▶ **Exercise details**:
I need the lines below from the one with "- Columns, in" down to the one with "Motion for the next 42" reproduced exactly, both ends included, and nothing else.

Excerpts from a dataset:

↓

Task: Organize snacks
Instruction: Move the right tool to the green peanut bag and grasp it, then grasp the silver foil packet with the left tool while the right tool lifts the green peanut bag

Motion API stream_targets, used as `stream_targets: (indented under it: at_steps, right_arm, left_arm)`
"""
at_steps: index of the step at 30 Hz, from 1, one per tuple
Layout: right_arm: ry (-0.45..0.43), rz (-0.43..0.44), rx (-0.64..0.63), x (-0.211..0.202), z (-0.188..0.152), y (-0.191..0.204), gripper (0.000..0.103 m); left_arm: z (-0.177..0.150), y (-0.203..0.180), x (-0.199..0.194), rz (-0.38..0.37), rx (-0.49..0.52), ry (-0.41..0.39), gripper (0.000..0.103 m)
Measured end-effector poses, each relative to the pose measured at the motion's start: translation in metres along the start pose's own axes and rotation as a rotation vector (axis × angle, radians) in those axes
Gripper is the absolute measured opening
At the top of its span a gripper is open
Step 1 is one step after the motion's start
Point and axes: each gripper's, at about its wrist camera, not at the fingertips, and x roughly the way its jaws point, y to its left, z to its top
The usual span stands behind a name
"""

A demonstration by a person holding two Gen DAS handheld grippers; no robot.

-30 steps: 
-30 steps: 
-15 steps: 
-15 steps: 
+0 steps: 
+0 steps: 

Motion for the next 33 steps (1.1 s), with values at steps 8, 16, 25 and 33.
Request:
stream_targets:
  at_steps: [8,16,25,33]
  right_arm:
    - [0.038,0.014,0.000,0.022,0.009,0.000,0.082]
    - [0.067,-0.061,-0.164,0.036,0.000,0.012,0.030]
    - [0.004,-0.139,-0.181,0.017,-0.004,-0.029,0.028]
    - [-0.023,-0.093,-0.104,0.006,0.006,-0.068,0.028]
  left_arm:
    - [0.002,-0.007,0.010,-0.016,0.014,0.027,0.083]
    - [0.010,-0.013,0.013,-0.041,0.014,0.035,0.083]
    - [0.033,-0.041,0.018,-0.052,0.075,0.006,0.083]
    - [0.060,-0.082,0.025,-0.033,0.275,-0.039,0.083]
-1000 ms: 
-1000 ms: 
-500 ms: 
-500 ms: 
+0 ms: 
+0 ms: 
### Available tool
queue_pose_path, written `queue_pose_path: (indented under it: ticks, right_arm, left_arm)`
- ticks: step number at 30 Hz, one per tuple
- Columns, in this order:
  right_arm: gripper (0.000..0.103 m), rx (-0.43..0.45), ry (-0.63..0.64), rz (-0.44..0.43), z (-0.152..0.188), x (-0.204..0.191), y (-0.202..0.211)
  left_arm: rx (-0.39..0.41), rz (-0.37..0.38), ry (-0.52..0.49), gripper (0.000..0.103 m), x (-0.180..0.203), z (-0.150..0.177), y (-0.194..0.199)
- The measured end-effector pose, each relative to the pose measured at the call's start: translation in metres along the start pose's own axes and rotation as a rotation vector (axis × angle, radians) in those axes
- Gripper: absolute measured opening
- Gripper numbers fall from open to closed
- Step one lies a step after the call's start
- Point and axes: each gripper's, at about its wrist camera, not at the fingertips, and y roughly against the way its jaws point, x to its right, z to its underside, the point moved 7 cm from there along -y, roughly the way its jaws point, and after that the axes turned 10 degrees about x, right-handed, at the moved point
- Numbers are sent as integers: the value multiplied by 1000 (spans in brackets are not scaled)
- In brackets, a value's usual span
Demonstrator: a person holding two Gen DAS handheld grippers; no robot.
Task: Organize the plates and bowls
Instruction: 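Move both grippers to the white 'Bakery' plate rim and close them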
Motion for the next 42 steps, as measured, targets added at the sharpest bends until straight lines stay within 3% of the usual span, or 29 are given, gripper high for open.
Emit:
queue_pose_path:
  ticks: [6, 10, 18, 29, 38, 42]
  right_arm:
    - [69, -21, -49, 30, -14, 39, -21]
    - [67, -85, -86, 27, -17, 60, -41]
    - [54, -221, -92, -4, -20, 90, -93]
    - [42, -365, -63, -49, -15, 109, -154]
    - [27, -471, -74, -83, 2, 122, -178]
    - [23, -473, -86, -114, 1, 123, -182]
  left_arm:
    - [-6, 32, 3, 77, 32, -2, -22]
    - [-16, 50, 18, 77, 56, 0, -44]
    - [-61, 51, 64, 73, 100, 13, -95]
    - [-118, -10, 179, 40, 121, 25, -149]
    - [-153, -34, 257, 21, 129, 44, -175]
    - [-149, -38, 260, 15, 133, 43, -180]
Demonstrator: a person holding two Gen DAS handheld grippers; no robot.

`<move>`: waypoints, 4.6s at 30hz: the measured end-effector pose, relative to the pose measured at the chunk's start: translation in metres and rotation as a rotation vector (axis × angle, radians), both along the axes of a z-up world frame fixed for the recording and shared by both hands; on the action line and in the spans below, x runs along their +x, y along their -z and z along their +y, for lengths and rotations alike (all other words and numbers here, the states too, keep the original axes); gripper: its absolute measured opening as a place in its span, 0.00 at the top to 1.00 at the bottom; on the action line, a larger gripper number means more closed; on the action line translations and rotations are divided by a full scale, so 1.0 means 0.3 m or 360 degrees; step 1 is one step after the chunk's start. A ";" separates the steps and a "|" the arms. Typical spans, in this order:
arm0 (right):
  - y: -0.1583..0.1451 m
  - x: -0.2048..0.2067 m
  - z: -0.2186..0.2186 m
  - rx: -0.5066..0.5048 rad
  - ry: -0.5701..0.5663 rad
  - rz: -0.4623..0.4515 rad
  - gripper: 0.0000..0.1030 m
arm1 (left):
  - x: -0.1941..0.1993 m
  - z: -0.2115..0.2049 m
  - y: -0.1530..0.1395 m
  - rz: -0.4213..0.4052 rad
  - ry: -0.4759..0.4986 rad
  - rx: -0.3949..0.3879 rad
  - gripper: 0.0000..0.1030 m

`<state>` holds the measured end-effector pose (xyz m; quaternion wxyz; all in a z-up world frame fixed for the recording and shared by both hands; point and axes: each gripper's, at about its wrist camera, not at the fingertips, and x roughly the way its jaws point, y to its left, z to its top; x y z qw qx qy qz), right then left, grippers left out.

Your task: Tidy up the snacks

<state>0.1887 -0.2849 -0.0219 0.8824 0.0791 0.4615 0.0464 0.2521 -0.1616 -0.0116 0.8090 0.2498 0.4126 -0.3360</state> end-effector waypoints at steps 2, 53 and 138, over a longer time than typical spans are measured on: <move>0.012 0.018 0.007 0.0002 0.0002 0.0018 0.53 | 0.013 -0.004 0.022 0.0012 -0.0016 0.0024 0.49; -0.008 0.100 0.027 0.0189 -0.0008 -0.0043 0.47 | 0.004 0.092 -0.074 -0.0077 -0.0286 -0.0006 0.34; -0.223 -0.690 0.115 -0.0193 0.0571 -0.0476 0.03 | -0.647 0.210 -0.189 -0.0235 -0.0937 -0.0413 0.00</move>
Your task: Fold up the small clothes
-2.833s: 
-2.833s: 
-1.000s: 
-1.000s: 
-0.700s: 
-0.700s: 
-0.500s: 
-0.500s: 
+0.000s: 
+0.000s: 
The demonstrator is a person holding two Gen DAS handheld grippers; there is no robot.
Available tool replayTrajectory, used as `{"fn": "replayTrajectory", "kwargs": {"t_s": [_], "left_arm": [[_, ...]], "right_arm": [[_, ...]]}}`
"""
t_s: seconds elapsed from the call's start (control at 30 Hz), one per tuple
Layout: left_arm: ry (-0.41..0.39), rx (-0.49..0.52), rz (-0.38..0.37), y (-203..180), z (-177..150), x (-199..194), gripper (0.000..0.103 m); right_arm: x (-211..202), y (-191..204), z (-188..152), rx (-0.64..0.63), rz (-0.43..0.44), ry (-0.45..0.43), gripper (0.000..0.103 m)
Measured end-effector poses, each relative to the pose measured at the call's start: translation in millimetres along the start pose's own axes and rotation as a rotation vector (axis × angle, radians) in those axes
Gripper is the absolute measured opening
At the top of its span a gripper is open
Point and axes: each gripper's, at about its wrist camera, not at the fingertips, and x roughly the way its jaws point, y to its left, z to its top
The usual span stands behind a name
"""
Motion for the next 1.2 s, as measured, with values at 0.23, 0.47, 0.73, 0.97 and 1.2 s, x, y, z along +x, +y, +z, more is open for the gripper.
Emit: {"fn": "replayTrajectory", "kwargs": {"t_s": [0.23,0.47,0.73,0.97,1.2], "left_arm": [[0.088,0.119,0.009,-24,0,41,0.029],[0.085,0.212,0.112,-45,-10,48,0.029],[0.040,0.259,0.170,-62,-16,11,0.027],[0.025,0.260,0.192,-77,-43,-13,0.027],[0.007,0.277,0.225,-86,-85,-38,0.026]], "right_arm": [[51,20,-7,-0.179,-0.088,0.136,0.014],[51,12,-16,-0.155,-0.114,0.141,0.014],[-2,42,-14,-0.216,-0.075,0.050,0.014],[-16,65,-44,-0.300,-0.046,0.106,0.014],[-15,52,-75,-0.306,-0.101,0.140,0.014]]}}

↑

▶ **Answer space**:
- Columns, in this order:
  right_arm: gripper (0.000..0.103 m), rx (-0.43..0.45), ry (-0.63..0.64), rz (-0.44..0.43), z (-0.152..0.188), x (-0.204..0.191), y (-0.202..0.211)
  left_arm: rx (-0.39..0.41), rz (-0.37..0.38), ry (-0.52..0.49), gripper (0.000..0.103 m), x (-0.180..0.203), z (-0.150..0.177), y (-0.194..0.199)
- The measured end-effector pose, each relative to the pose measured at the call's start: translation in metres along the start pose's own axes and rotation as a rotation vector (axis × angle, radians) in those axes
- Gripper: absolute measured opening
- Gripper numbers fall from open to closed
- Step one lies a step after the call's start
- Point and axes: each gripper's, at about its wrist camera, not at the fingertips, and y roughly against the way its jaws point, x to its right, z to its underside, the point moved 7 cm from there along -y, roughly the way its jaws point, and after that the axes turned 10 degrees about x, right-handed, at the moved point
- Numbers are sent as integers: the value multiplied by 1000 (spans in brackets are not scaled)
- In brackets, a value's usual span
Demonstrator: a person holding two Gen DAS handheld grippers; no robot.
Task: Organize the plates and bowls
Instruction: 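Move both grippers to the white 'Bakery' plate rim and close them
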Motion for the next 42 steps, as measured, targets added at the sharpest bends until straight lines stay within 3% of the usual span, or 29 are given, gripper high for open.

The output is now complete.